David Cameron knows his reputation can never be rehabilitated. Remainers will never forgive him for calling the EU referendum of 2016; Leavers will give him no credit for it because he campaigned to stay in. He is destined to be eternally friendless. He certainly comes across as very lonely and despondent in The Cameron Years (BBC1).

For a man who was once the “heir to Blair” – the popular, young, personable fresh face of the modern, moderate, green, liberal, progressive, united Tories, and the first leader to deliver them a majority in parliament since 1992 – the fall from grace is visibly hard to bear.

At least the BBC organised a nicely produced film to coincide with the release of his memoir For the Record.

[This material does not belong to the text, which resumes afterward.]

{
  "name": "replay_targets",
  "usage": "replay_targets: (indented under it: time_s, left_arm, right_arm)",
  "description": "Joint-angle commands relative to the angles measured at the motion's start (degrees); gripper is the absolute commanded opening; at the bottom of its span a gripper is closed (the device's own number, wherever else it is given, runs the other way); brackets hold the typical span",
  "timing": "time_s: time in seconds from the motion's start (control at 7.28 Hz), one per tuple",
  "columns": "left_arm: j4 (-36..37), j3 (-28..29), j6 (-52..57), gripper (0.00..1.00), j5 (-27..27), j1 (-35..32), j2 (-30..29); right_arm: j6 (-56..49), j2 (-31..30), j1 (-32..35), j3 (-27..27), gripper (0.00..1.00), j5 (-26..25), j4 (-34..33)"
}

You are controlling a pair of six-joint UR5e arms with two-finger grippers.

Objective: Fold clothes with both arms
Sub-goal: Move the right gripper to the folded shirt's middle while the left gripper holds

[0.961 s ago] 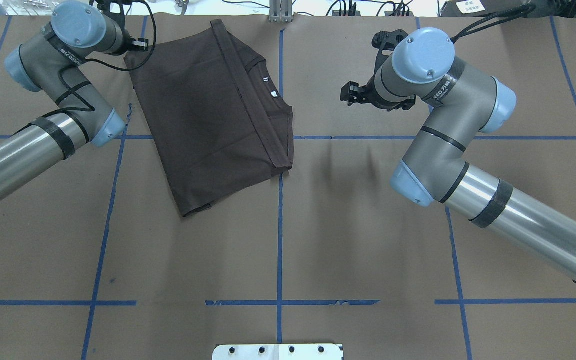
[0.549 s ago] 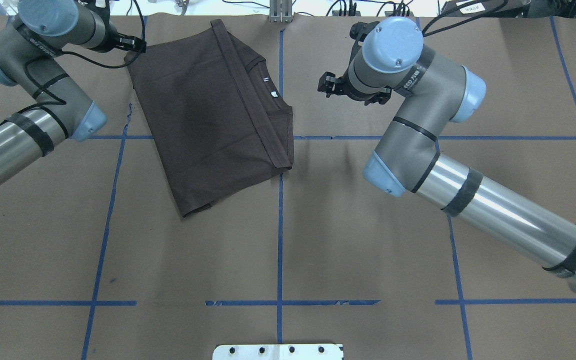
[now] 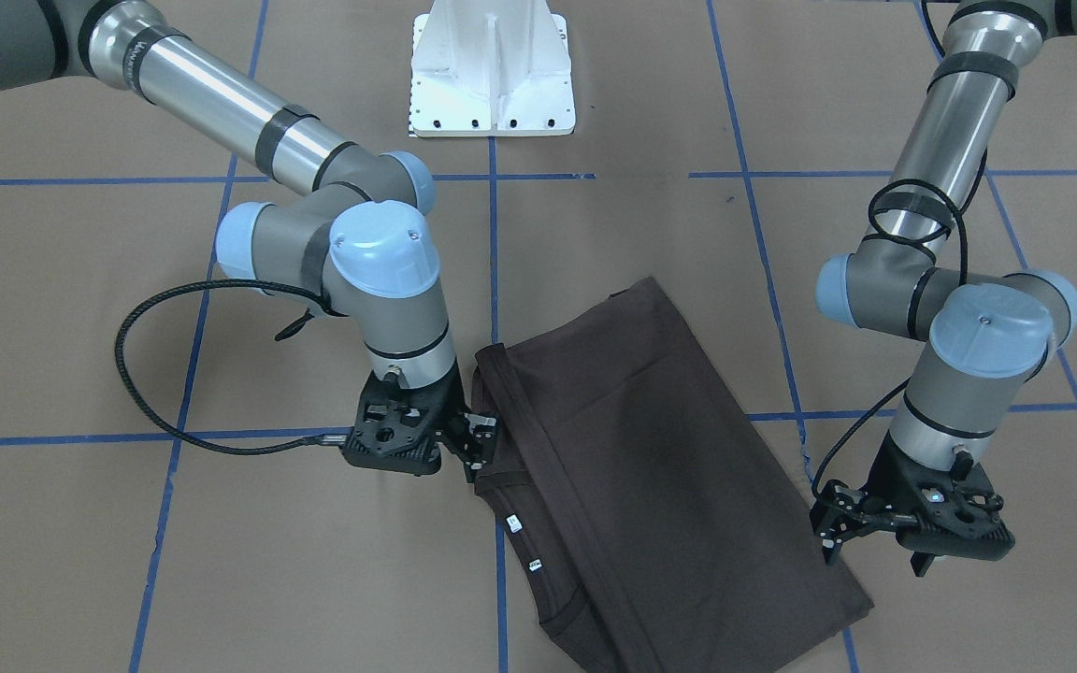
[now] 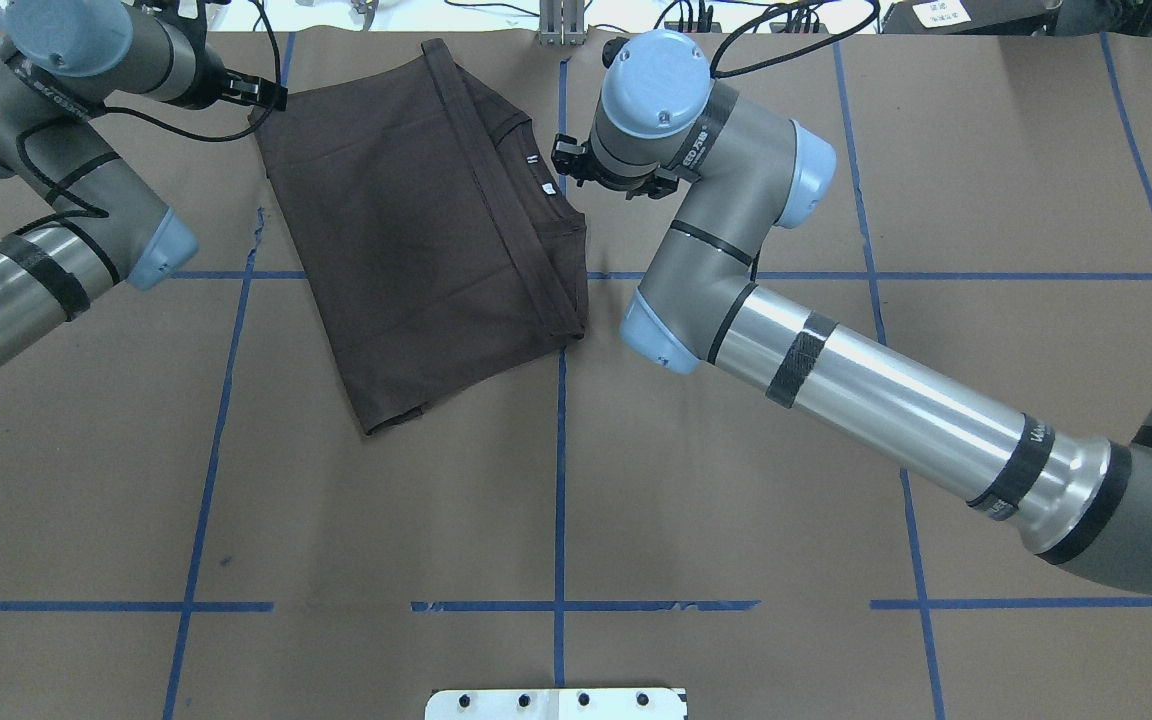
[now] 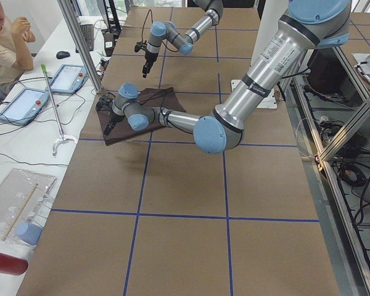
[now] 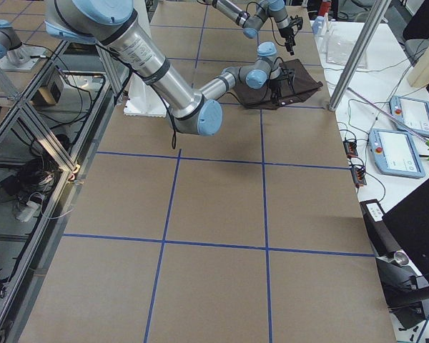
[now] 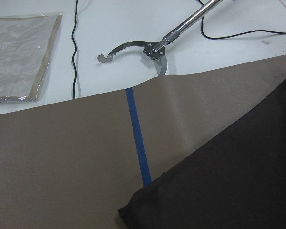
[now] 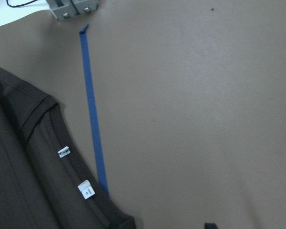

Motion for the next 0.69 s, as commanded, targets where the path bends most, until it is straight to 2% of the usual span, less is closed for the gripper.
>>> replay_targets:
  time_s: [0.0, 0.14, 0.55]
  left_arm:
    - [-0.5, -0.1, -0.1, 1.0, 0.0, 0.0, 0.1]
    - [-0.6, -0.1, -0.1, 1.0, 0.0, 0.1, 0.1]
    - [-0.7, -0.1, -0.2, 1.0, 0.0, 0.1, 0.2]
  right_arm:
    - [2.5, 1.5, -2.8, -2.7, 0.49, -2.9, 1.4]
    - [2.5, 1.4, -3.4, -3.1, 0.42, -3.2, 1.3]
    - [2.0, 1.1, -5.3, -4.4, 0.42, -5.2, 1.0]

The usual momentous “doom approaching” type soundtracks were melded with well-chosen archive and succinct testaments from those involved. The first of this two-part episode telling Cameron’s tale gave the events of 2015 and 2016 a sense of momentum and drama that belied the tedious reality of EU membership renegotiation and the subsequent pretty dull referendum campaign, regarded as a foregone conclusion for Remain. (“Leave will be crushed like a toad under the harrow” in Boris Johnson’s private prediction to Cameron at the time).

The dreamy fade-out sequences also worked well with the traditional talking heads, and the captioning of key dates and events helped us retrace the early, (comparatively) calm phases of the never-ending Brexit crisis.

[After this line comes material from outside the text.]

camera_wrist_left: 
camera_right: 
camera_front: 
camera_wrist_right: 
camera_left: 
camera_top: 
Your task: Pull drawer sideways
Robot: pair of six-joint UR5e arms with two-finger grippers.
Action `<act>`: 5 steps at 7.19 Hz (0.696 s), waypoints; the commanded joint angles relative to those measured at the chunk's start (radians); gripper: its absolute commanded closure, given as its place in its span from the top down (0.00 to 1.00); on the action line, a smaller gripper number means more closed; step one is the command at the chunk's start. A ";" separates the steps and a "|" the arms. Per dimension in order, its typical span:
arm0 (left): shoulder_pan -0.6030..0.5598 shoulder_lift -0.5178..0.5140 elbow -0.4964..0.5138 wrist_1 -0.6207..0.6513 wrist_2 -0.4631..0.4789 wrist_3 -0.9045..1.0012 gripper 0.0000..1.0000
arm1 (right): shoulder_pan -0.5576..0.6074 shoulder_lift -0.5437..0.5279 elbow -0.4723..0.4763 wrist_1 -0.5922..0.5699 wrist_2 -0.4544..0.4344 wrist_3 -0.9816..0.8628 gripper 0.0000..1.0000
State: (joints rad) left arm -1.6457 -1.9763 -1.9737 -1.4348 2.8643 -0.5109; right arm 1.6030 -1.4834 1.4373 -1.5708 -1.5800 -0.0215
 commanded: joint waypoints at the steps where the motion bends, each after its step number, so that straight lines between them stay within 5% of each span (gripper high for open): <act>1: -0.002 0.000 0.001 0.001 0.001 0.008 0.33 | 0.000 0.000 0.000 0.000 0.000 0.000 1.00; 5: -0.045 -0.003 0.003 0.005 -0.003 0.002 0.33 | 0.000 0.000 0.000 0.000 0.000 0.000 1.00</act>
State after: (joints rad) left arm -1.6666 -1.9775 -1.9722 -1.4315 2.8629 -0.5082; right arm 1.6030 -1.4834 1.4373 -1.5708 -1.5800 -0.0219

Without exception, everyone appearing (ie except Cameron) attests that holding the referendum was a mistake and that they warned Cameron as much at the time: George Osborne, Iain Duncan Smith, Nick Clegg, Michael Heseltine, even Michael Gove. For good measure, Cameron’s closest ally, Osborne, blithely remarks that: “David Cameron was one of a number of British prime ministers who had fed this idea that Brussels was to blame and that the public had to have a say.” You’d think that Osborne had been on a gap year in Vietnam rather than next door in No 11 when all this was going on.

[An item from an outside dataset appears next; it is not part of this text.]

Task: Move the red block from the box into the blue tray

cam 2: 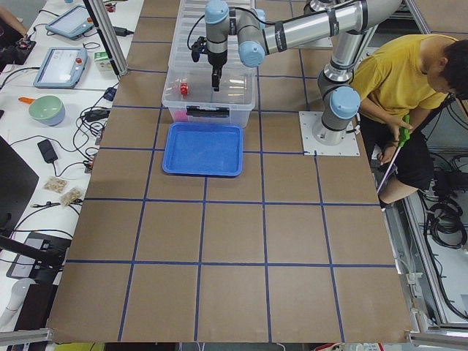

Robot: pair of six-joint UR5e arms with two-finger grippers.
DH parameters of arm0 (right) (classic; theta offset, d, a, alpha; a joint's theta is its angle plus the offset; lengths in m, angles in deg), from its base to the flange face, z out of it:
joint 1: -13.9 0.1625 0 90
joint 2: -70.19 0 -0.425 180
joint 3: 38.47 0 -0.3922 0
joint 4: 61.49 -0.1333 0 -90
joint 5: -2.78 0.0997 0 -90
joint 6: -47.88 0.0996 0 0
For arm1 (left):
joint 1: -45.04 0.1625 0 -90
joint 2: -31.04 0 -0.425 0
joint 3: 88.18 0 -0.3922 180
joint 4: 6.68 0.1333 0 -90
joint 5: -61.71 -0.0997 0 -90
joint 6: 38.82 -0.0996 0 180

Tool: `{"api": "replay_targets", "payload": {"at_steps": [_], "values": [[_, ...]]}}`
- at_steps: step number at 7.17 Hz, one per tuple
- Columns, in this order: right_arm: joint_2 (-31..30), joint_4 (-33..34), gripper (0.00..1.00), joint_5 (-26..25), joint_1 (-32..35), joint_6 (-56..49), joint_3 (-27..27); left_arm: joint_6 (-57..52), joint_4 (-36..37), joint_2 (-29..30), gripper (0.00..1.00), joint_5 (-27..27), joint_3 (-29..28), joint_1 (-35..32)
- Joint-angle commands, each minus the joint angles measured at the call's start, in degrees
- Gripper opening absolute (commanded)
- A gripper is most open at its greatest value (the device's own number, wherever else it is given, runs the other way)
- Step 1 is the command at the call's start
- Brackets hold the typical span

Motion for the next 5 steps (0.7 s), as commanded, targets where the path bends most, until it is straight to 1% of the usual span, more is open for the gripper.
{"api": "replay_targets", "payload": {"at_steps": [1,3,5], "values": [[0.2,-0.36,1.0,-0.08,-0.01,-0.67,-0.03,0.16,1.79,1.13,1.0,-0.08,1.66,-1.46],[-0.16,-0.1,1.0,1.06,0.51,-0.06,-0.12,-0.1,2.57,3.06,1.0,-0.08,1.66,-1.65],[-0.42,-0.53,1.0,1.24,1.39,0.03,-0.12,-0.01,5.46,5.69,1.0,-0.08,1.74,-1.56]]}}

Heseltine is more to the point. He blames Osborne’s austerity for triggering all the miserable Brexity feelings out there, an argument Cameron gets as close as he can do to accepting: “It was part of the backdrop, but not the defining feature.” Well, of course not.

In amongst all the grandees, the secretaries of state, special advisers and strategists, the programme-makers did well to insert early on that by now well-worn clip of Danny Dyer offering his verdict on the Cameron years. In its way it’s as elegant and eloquent as anything that might be coined by, say, Peter Hennessy, Niall Ferguson or Philip Ziegler.

“So what’s happened to that twat David Cameron who called it on. Let’s be fair ... How comes he can scuttle off? He called all this on. Yeah? Called it on. Where is he? He’s in Europe, in Nice, with his trotters up, yeah? Where is the geezer?”

And then a nice visual joke, we mix through to meet geezer Cameron fixing his microphone as he embarks on his mostly frank account of the most calamitous decision ever made in postwar British politics, even more far-reaching than Eden’s Suez debacle of 1956, or Blair’s invasion of Iraq in 2003.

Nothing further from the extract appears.